Boulder’s City Council on Thursday night unanimously approved a $75,000 settlement agreement for a lawsuit brought by a disabled woman who alleged the city discriminated against her.

Joslynn Montoya, a deaf Boulder woman, alleged the city violated her rights under the Americans with Disabilities Act by failing to provide a sign language interpreter during an interaction with police that led to her two young children being taken from her. The Colorado Cross-Disability Coalition, a statewide disability rights organization, is also a plaintiff in the suit.

In addition to the settlement payment, the city has agreed that the Boulder police will adopt policies for providing effective communication, including interpretation services, to people who are deaf or hard of hearing. Police will receive training on these laws, and Boulder will also provide the CCDC with annual reports on its trainings and compliance with the settlement agreement.

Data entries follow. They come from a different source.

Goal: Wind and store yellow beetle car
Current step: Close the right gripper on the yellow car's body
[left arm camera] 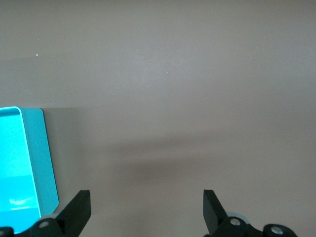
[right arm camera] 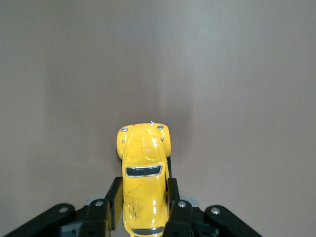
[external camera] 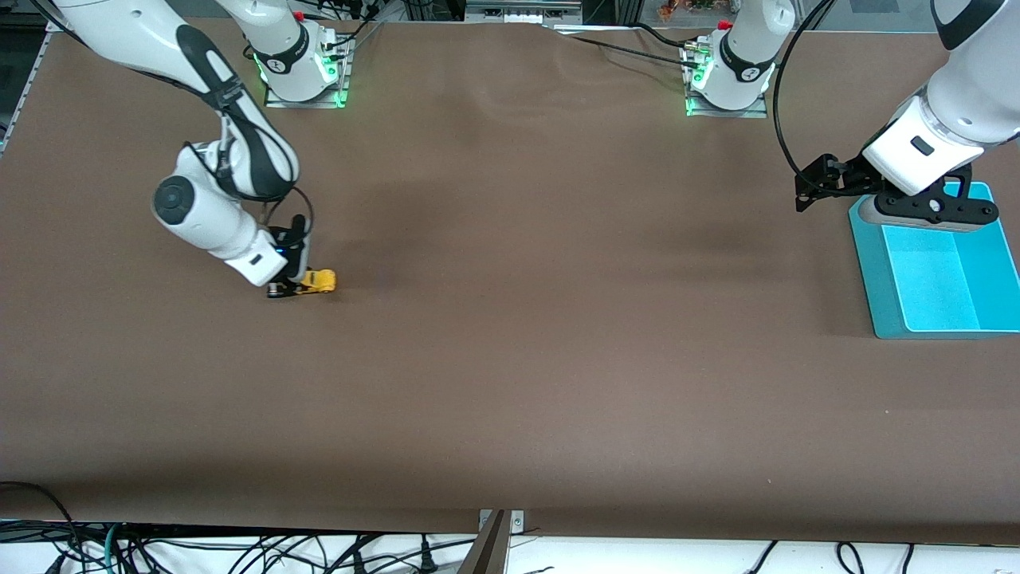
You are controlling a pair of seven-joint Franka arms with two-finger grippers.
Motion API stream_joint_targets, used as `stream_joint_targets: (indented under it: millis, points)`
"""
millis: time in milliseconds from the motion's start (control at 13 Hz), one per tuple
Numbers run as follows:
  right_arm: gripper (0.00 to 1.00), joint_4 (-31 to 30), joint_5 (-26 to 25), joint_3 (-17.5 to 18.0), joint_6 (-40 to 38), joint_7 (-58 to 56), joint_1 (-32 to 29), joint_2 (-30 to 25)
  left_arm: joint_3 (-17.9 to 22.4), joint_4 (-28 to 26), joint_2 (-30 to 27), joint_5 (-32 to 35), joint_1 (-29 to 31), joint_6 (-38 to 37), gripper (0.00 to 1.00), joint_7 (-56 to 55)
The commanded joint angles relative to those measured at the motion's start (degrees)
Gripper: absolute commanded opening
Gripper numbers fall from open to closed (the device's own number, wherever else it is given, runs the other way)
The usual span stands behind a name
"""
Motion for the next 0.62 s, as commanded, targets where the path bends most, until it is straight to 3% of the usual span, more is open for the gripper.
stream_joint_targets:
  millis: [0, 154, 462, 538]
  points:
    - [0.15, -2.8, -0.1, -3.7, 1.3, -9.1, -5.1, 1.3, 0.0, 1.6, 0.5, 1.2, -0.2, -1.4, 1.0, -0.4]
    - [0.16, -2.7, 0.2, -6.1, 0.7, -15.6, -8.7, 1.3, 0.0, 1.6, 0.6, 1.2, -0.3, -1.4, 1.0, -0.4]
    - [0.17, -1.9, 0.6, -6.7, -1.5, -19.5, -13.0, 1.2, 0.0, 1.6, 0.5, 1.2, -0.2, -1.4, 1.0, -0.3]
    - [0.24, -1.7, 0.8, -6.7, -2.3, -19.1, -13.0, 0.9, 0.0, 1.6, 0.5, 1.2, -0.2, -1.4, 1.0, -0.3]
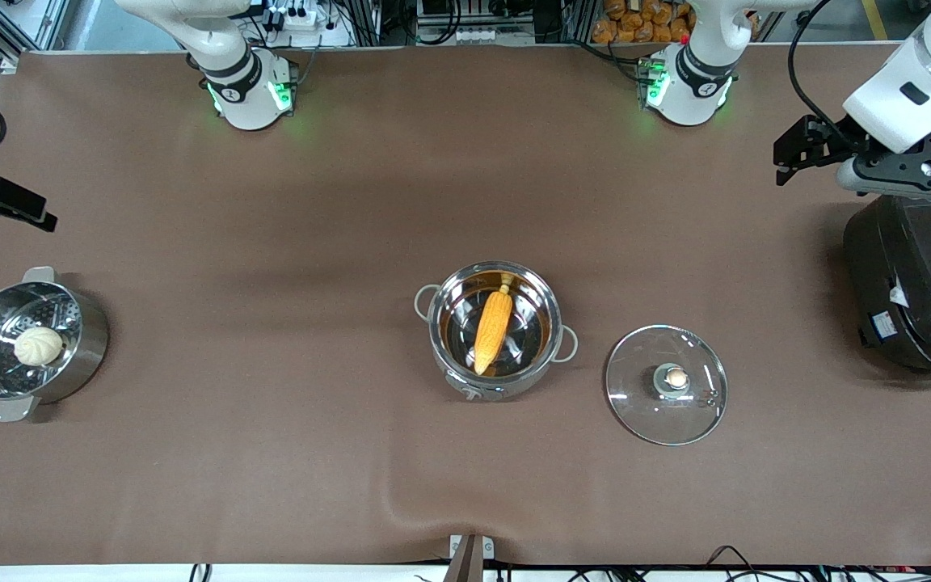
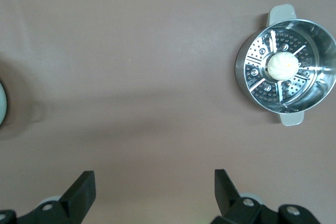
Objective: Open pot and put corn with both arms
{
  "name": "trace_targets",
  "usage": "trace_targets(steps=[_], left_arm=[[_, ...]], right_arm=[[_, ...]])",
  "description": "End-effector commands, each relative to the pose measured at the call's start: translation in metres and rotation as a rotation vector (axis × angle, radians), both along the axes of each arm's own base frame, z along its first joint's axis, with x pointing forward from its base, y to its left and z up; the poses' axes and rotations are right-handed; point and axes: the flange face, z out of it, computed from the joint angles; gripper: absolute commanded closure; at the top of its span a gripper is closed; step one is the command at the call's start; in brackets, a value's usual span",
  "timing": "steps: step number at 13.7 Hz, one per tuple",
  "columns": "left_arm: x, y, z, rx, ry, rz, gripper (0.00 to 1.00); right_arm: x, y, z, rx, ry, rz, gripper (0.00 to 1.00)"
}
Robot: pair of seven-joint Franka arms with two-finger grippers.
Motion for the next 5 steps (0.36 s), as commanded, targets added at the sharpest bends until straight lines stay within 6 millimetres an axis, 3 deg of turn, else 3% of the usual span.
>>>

According to a city memo, city staffers recommended the council approve the settlement agreement to free up city time and resources and spare the city from paying outside attorneys to represent it at trial.

The council approved the settlement without further discussion on its consent agenda on an 8-0 vote. Councilmember Mark Wallach was absent from the meeting.

In other news, several other approved consent agenda items involve the city make sure that permanently affordable housing and emergency services facilities are available to new owners. For example, the council members agreed to put 12 permanently affordable homes on the market at the Ponderosa mobile home park, 4475 Broadway. The city is building the homes on vacant lots in the mobile home park as part of the city’s redevelopment of the Ponderosa community.

These traditionally constructed home include a triplex, a duplex and seven smaller homes. They’re being built in addition to the modular homes that Boulder’s up-and-coming modular home factory will one day produce for the mobile home park. However, like the modular homes, the stick-built homes are primarily intended for Ponderosa mobile home park residents to purchase, according to Molly Tayer, a housing policy senior project manager for Boulder.

Additionally, council members approved transferring the ECHO House property, 925-933 Marine St., to the Emergency Family Assistance Association. ECHO House contains a house and two duplex apartment buildings that EFAA has been leasing and using as transitional housing since the 1980s.